::: AVAILABLE DATA :::

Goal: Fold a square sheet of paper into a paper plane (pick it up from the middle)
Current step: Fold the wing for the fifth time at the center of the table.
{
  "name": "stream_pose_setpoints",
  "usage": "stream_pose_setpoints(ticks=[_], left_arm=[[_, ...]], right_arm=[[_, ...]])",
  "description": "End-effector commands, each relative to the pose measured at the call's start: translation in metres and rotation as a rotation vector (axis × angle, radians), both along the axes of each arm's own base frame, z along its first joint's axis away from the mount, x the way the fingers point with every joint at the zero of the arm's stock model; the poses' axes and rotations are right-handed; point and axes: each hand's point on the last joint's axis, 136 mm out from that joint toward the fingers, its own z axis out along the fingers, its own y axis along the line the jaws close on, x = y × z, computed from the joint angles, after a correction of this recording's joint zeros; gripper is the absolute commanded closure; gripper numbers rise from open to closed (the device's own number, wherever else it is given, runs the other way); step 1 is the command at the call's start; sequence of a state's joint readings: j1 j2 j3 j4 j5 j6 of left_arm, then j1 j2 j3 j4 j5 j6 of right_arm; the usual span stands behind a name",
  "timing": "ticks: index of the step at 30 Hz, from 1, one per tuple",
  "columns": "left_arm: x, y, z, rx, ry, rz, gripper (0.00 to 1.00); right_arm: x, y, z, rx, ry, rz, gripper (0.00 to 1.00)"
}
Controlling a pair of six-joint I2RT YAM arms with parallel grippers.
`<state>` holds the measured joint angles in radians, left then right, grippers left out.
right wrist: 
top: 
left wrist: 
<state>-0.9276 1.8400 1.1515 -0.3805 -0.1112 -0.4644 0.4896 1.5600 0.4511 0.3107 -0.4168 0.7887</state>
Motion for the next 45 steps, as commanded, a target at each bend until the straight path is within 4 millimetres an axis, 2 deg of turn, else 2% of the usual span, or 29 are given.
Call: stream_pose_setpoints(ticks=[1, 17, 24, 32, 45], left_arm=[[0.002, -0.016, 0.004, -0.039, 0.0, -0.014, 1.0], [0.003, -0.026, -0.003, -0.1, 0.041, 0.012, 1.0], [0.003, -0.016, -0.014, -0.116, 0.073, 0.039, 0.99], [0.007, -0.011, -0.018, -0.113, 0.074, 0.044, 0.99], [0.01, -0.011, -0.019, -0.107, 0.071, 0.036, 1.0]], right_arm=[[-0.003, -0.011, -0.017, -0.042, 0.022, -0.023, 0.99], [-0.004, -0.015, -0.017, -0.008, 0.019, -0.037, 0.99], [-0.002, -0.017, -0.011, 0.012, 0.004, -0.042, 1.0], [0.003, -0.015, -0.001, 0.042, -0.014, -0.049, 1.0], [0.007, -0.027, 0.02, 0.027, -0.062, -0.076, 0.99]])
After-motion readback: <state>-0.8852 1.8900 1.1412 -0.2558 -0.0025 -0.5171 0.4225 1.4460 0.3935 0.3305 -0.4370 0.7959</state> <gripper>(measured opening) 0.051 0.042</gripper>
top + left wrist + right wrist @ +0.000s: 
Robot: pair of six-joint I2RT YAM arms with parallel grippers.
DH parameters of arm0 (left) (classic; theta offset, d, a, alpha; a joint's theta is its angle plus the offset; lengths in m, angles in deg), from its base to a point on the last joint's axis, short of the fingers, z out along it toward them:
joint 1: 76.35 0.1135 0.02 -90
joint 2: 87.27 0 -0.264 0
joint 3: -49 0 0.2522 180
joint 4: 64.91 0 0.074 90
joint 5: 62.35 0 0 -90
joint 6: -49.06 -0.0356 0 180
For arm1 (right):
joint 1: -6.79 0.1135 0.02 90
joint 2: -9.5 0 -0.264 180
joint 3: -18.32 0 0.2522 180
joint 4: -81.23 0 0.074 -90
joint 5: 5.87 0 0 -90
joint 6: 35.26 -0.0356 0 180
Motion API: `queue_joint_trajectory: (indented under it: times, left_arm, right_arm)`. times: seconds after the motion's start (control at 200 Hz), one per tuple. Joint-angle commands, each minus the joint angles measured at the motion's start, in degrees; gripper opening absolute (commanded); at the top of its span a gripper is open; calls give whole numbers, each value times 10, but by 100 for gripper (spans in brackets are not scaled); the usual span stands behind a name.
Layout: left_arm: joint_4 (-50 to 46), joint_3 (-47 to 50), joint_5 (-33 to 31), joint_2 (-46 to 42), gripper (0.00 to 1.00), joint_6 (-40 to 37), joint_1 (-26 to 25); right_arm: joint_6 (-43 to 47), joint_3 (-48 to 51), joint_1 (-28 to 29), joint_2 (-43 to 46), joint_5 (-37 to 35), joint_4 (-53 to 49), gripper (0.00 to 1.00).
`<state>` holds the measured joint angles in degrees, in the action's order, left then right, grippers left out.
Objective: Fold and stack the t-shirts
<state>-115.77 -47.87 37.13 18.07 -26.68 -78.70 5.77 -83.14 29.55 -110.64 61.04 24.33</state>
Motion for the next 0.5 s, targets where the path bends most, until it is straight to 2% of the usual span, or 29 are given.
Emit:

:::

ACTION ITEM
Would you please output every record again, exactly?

EXPECTED ANSWER
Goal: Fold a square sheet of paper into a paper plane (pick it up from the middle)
Current step: Fold the wing for the fifth time at the center of the table.
{
  "name": "stream_pose_setpoints",
  "usage": "stream_pose_setpoints(ticks=[_], left_arm=[[_, ...]], right_arm=[[_, ...]])",
  "description": "End-effector commands, each relative to the pose measured at the call's start: translation in metres and rotation as a rotation vector (axis × angle, radians), both along the axes of each arm's own base frame, z along its first joint's axis away from the mount, x the way the fingers point with every joint at the zero of the arm's stock model; the poses' axes and rotations are right-handed; point and axes: each hand's point on the last joint's axis, 136 mm out from that joint toward the fingers, its own z axis out along the fingers, its own y axis along the line the jaws close on, x = y × z, computed from the joint angles, after a correction of this recording's joint zeros; gripper is the absolute commanded closure; gripper numbers rise from open to closed (the device's own number, wherever else it is given, runs the other way); step 1 is the command at the call's start; sequence of a state's joint readings: j1 j2 j3 j4 j5 j6 of left_arm, then j1 j2 j3 j4 j5 j6 of right_arm; the usual span stands behind a name",
  "timing": "ticks: index of the step at 30 Hz, from 1, one per tuple",
  "columns": "left_arm: x, y, z, rx, ry, rz, gripper (0.00 to 1.00); right_arm: x, y, z, rx, ry, rz, gripper (0.00 to 1.00)"
}
Controlling a pair of six-joint I2RT YAM arms with parallel grippers.
`<state>` holds the measured joint angles in radians, left then right, grippers left out.
right wrist: 
top: 
left wrist: 
<state>-0.9276 1.8400 1.1515 -0.3805 -0.1112 -0.4644 0.4896 1.5600 0.4511 0.3107 -0.4168 0.7887</state>
Motion for the next 45 steps, as commanded, a target at each bend until the straight path is within 4 millimetres an axis, 2 deg of turn, else 2% of the usual span, or 29 are given.
Call: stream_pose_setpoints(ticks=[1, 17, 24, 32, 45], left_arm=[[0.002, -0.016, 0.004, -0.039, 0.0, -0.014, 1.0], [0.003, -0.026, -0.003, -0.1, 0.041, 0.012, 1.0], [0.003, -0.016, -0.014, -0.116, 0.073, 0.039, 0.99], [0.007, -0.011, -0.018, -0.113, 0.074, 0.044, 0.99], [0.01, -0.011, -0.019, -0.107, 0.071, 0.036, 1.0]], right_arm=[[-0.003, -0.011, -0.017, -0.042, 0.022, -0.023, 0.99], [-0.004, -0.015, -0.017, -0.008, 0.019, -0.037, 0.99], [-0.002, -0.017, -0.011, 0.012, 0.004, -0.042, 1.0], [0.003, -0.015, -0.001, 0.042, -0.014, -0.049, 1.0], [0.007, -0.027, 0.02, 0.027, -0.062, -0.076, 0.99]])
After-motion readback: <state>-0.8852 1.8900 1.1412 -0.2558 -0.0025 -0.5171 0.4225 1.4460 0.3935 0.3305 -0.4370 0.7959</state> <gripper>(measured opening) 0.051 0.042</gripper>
top + left wrist + right wrist @ +0.000s: 
Robot: pair of six-joint I2RT YAM arms with parallel grippers.
DH parameters of arm0 (left) (classic; theta offset, d, a, alpha; a joint's theta is its angle plus the offset; lengths in m, angles in deg), from its base to a point on the last joint's axis, short of the fingers, z out along it toward them:
joint 1: 76.35 0.1135 0.02 -90
joint 2: 87.27 0 -0.264 0
joint 3: -49 0 0.2522 180
joint 4: 64.91 0 0.074 90
joint 5: 62.35 0 0 -90
joint 6: -49.06 -0.0356 0 180
For arm1 (right):
joint 1: -6.79 0.1135 0.02 90
joint 2: -9.5 0 -0.264 180
joint 3: -18.32 0 0.2522 180
joint 4: -81.23 0 0.074 -90
joint 5: 5.87 0 0 -90
joint 6: 35.26 -0.0356 0 180
Motion API: `queue_joint_trajectory: (indented under it: times, left_arm, right_arm)`. times: seconds after the motion's start (control at 200 Hz), one per tuple. Joint-angle commands, each minus the joint angles measured at the motion's start, in degrees; gripper opening absolute (commanded); at the top of its span a gripper is open; calls give whole numbers, each value times 10, but by 100 for gripper (spans in brackets are not scaled); the usual span stands behind a name.
Layout: left_arm: joint_4 (-50 to 46), joint_3 (-47 to 50), joint_5 (-33 to 31), joint_2 (-46 to 42), gripper (0.00 to 1.00), joint_6 (-40 to 37), joint_1 (-26 to 25); right_arm: joint_6 (-43 to 47), joint_3 (-48 to 51), joint_1 (-28 to 29), joint_2 (-43 to 46), joint_5 (-37 to 35), joint_4 (-53 to 49), gripper (0.00 to 1.00).
`<state>` holds the measured joint angles in degrees, in the action's order, left then right, grippers left out.
Objective: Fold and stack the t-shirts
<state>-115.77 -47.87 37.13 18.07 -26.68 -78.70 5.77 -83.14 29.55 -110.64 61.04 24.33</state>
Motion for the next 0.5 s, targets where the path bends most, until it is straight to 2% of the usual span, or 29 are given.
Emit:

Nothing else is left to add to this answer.